As mentioned in a previous post, I've been involved with the Encourage a Legislator campaign where we pray for a legislator outside our own districts during the General Assembly Session, along with our own, and send bland, encouraging, church-lady-style postcards to the one outside our districts. Political messages go to our people in Richmond. Encouraging words go to someone else's.
It's not gone well for me in other years. The post office is all the way on the other end of town; I don't usually walk out there. There aren't any big public mailboxes along my route. Some years I've not even had the money to buy six or eight postage stamps. Last fall I e-mailed the program coordinator that, if the Concerned Women could find enough other people to send out these postcards, that would be the best thing, as my income was still preposterously low and I didn't want to promise to buy postage. She e-mailed back that the organization would send postage.
So I received a packet of postcards with stamps and resolved to pray for the Delegate assigned to me--that was another post. And, of course, dropped the postcards into a Rural Route box I passed and raised the little flag on the side.
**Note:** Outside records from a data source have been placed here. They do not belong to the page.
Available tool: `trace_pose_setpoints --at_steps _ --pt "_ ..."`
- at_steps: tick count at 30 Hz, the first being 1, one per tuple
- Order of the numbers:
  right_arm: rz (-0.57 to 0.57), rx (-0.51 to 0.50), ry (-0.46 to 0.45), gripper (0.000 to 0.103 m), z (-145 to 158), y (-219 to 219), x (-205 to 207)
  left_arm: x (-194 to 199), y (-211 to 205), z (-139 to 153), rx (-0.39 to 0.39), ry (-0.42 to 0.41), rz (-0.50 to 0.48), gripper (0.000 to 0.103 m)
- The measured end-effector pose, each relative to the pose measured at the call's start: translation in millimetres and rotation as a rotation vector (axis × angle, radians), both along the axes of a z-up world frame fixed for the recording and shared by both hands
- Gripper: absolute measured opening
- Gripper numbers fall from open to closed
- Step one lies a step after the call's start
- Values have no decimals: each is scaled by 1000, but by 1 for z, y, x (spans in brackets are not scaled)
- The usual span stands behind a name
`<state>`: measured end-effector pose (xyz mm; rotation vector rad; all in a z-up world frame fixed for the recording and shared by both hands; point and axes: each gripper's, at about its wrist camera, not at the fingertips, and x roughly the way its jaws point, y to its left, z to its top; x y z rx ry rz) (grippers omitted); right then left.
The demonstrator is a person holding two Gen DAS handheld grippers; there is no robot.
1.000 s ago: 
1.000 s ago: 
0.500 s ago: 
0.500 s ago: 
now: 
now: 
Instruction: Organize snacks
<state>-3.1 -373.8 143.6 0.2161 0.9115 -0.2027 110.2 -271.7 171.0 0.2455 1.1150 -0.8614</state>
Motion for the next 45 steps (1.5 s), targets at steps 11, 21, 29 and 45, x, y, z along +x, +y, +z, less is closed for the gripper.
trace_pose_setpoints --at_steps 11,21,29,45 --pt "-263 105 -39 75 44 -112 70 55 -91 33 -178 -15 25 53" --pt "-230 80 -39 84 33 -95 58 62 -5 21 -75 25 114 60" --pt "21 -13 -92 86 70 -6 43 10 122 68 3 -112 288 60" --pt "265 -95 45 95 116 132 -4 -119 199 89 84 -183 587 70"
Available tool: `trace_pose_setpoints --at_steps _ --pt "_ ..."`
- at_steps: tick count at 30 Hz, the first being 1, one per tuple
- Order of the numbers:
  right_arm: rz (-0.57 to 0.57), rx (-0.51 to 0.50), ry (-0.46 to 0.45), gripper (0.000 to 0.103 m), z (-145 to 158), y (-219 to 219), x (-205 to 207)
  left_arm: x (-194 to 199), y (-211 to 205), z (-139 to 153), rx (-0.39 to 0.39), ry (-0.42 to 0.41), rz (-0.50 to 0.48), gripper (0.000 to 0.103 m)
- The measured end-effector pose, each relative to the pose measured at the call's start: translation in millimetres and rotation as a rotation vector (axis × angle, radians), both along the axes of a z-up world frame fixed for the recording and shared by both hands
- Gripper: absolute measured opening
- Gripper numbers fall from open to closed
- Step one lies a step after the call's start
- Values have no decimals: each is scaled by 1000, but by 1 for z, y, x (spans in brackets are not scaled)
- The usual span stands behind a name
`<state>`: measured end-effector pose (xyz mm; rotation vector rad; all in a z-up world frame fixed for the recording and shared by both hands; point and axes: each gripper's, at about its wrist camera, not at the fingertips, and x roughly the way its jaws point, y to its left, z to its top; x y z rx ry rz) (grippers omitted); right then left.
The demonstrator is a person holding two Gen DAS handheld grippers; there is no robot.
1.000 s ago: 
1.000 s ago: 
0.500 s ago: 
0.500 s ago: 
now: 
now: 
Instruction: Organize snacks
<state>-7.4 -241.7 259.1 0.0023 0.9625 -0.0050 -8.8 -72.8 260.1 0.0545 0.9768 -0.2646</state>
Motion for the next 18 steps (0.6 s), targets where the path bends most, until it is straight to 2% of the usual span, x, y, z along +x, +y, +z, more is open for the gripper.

The first time, the card was apparently mailed.
The second time, it lay in the box all week, until I opened the box to drop the third card in and found the second one still lying there, with a note stuck to it, saying "This mailbox is not serviced."
I thought about putting it in a different Rural Route box; looked in a few and saw letters inside. Then I thought that the recipients of those letters might think the card had been misdelivered to them.
I don't think the U.S. Postal Service should continue to employ people who don't know that, when you find a bit of mail with an uncancelled postage stamp on it, wherever you find it, the correct thing to do is mail it.